Pricing power is now a major consideration with inflation on the rise. Equal consideration needs to be given to the social license of companies to raise prices in line with community expectations.
Some essential services might be in a better position to raise prices in line with or ahead of inflation than others, just as regulators and governments in certain regions are more open to allowing companies to mandate price increases.
Understanding how companies operate on the ground in these regions, and to what extent they are appropriately managing their social license in the eyes of regulators and society are important considerations in managing risks and opportunities within infrastructure portfolios.
Cost of living concerns in Europe, for instance, have brought new electricity tariffs and windfall profit taxes of late. Water, electricity and gas utilities are essential services that have real implications on cost of living for many.

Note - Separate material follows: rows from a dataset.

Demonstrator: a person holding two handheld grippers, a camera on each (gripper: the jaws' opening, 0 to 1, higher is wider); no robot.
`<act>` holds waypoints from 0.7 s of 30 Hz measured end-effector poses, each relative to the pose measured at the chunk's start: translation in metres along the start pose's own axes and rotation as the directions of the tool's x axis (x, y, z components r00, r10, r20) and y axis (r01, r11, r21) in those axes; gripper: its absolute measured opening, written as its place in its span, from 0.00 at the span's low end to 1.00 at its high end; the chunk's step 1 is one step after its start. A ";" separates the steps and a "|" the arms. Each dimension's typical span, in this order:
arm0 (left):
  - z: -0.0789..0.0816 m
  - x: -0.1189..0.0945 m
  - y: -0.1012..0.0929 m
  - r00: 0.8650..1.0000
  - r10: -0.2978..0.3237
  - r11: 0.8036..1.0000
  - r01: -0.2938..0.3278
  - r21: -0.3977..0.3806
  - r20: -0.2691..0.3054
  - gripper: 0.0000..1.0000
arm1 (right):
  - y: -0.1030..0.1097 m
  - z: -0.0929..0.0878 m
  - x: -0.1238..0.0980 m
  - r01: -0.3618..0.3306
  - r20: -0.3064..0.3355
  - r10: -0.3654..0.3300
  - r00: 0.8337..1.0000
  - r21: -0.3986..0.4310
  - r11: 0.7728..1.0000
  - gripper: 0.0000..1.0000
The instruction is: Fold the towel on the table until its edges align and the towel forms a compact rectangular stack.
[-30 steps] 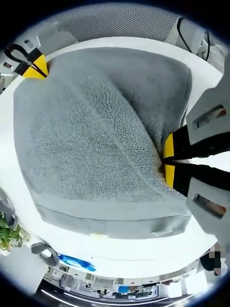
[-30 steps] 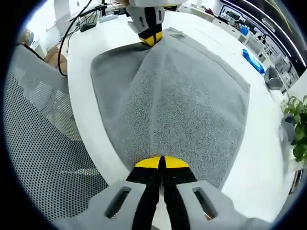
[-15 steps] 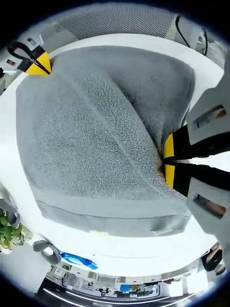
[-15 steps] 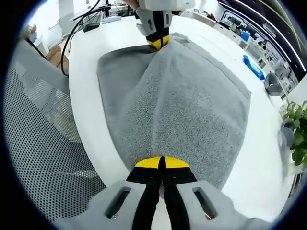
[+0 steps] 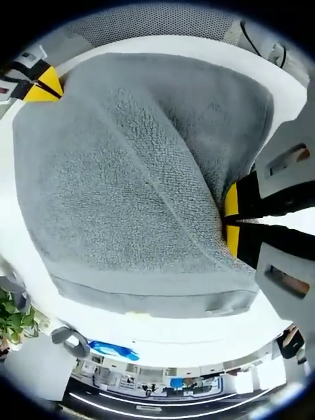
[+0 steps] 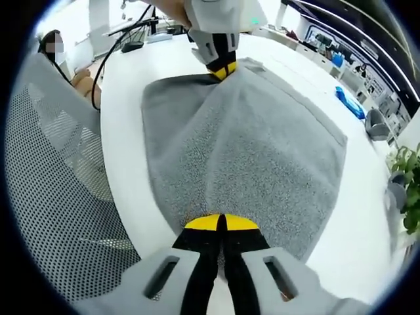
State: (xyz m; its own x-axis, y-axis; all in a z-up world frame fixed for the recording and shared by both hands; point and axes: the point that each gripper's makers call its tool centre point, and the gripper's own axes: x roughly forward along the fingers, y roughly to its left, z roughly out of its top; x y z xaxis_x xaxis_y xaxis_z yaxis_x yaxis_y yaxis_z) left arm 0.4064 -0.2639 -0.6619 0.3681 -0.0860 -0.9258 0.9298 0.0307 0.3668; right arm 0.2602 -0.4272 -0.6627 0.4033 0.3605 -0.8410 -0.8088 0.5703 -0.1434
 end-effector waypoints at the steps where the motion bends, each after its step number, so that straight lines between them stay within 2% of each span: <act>1: 0.000 0.000 0.000 1.000 0.002 1.000 -0.002 0.001 0.002 0.01 | 0.000 0.000 0.000 0.000 0.000 0.000 1.000 -0.003 1.000 0.00; 5: 0.000 -0.001 0.000 0.999 0.041 0.999 -0.042 0.011 0.031 0.01 | 0.000 0.000 0.000 -0.002 0.007 0.002 1.000 -0.021 1.000 0.00; 7: -0.002 -0.003 -0.002 0.997 0.056 0.996 -0.060 0.066 0.058 0.02 | -0.001 0.000 0.000 -0.011 0.013 0.011 1.000 -0.007 1.000 0.00; 9: -0.010 -0.006 -0.006 0.997 0.057 0.997 -0.060 0.046 0.056 0.02 | -0.002 0.000 0.000 -0.019 0.016 0.019 1.000 0.008 1.000 0.00; 11: -0.018 -0.010 -0.014 0.999 0.027 1.000 -0.027 0.013 0.047 0.02 | -0.001 0.000 0.000 -0.024 0.017 0.024 1.000 0.008 1.000 0.00; 13: -0.027 -0.017 -0.020 0.999 0.013 0.998 -0.010 -0.059 0.044 0.07 | 0.000 0.000 0.000 -0.026 0.014 0.026 1.000 0.003 1.000 0.00; 15: -0.029 -0.023 -0.024 0.996 0.016 0.990 -0.003 -0.140 0.090 0.13 | 0.000 0.000 0.000 -0.027 0.011 0.027 1.000 -0.003 1.000 0.00; 16: -0.027 -0.029 -0.029 0.991 -0.003 0.980 0.030 -0.198 0.135 0.15 | 0.000 0.000 0.000 -0.027 0.009 0.027 1.000 -0.004 1.000 0.00; 18: -0.027 -0.036 -0.040 0.982 -0.039 0.953 0.093 -0.288 0.187 0.21 | 0.000 0.000 0.000 -0.026 0.005 0.026 1.000 -0.011 1.000 0.00; 20: -0.028 -0.041 -0.054 0.973 -0.075 0.921 0.152 -0.359 0.219 0.22 | 0.000 0.000 0.000 -0.026 0.003 0.026 1.000 -0.014 1.000 0.00; 21: -0.028 -0.043 -0.059 0.971 -0.077 0.911 0.162 -0.380 0.228 0.22 | 0.000 0.000 0.000 -0.027 0.003 0.027 1.000 -0.014 1.000 0.00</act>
State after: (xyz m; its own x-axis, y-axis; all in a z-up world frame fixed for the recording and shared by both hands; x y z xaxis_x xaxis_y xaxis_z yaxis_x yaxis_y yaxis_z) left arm 0.3361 -0.2339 -0.6457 0.2848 -0.3129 -0.9061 0.9074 0.3929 0.1495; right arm 0.2605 -0.4272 -0.6626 0.3830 0.3778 -0.8429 -0.8249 0.5505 -0.1281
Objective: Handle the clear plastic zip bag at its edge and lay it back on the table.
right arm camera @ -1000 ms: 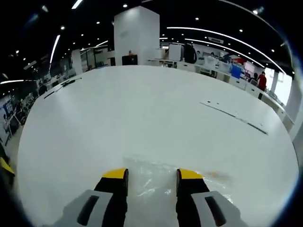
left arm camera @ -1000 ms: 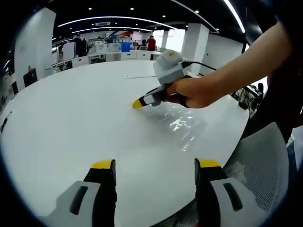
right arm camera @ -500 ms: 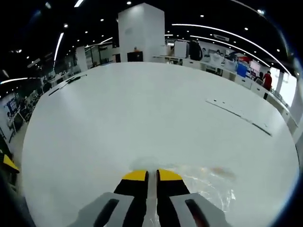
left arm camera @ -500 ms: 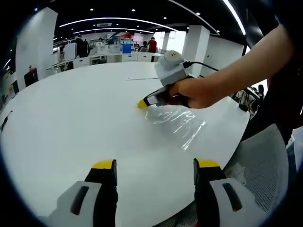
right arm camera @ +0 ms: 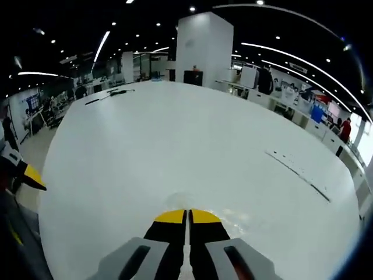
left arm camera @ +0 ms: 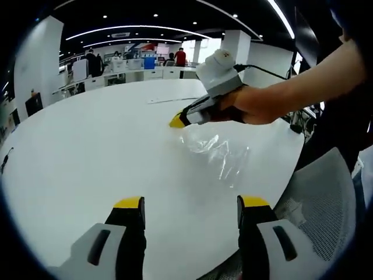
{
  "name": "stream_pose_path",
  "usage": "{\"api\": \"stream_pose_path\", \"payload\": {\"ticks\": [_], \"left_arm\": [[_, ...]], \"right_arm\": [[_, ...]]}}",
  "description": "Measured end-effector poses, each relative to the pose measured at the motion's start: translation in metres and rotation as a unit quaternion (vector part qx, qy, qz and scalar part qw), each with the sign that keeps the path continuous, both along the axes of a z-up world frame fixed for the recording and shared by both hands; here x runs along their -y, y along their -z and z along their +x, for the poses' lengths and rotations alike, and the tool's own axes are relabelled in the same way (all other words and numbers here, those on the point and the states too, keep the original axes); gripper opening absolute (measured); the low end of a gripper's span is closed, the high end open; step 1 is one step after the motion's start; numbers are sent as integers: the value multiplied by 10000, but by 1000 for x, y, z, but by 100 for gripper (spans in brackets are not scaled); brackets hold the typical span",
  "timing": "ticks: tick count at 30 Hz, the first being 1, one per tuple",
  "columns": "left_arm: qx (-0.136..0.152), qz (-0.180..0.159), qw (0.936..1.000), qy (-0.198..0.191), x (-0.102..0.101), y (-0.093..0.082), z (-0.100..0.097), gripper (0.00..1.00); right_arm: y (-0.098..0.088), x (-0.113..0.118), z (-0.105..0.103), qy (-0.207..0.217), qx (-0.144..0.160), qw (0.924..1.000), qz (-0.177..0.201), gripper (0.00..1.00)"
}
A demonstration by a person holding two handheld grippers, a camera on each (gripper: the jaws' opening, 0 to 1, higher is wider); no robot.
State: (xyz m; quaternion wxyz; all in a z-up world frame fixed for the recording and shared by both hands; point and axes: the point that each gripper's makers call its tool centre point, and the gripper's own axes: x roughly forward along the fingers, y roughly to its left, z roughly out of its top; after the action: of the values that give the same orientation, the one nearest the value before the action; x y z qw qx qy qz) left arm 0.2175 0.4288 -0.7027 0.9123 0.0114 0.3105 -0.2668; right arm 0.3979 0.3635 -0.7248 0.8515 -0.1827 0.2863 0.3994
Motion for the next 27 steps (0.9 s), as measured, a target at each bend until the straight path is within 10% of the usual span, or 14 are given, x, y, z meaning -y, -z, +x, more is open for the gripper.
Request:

Infrastructure companies in the United States tend to have more certainty than those in other regions such as Europe and Australia. In the US there tends to be greater separation between the political and regulatory environment.
State-based regulation tends to prevail in the US, where there are more negotiated outcomes taking into account the benefits these companies bring to economies and societies including jobs and spending.
Not all industries are created equal. Rail and waste companies have recently been able to demonstrate their strong pricing power, meaning price increases within these industries are somewhat easy to push through to match and exceed rising inflation.
Waste companies in particular have described the current pricing environment as the best they’ve seen in multiple decades, recent company visits in the US have revealed.
Other types of companies, such as toll roads operators, need to work to continually to maintain their social license within the community as inflation pushes prices up.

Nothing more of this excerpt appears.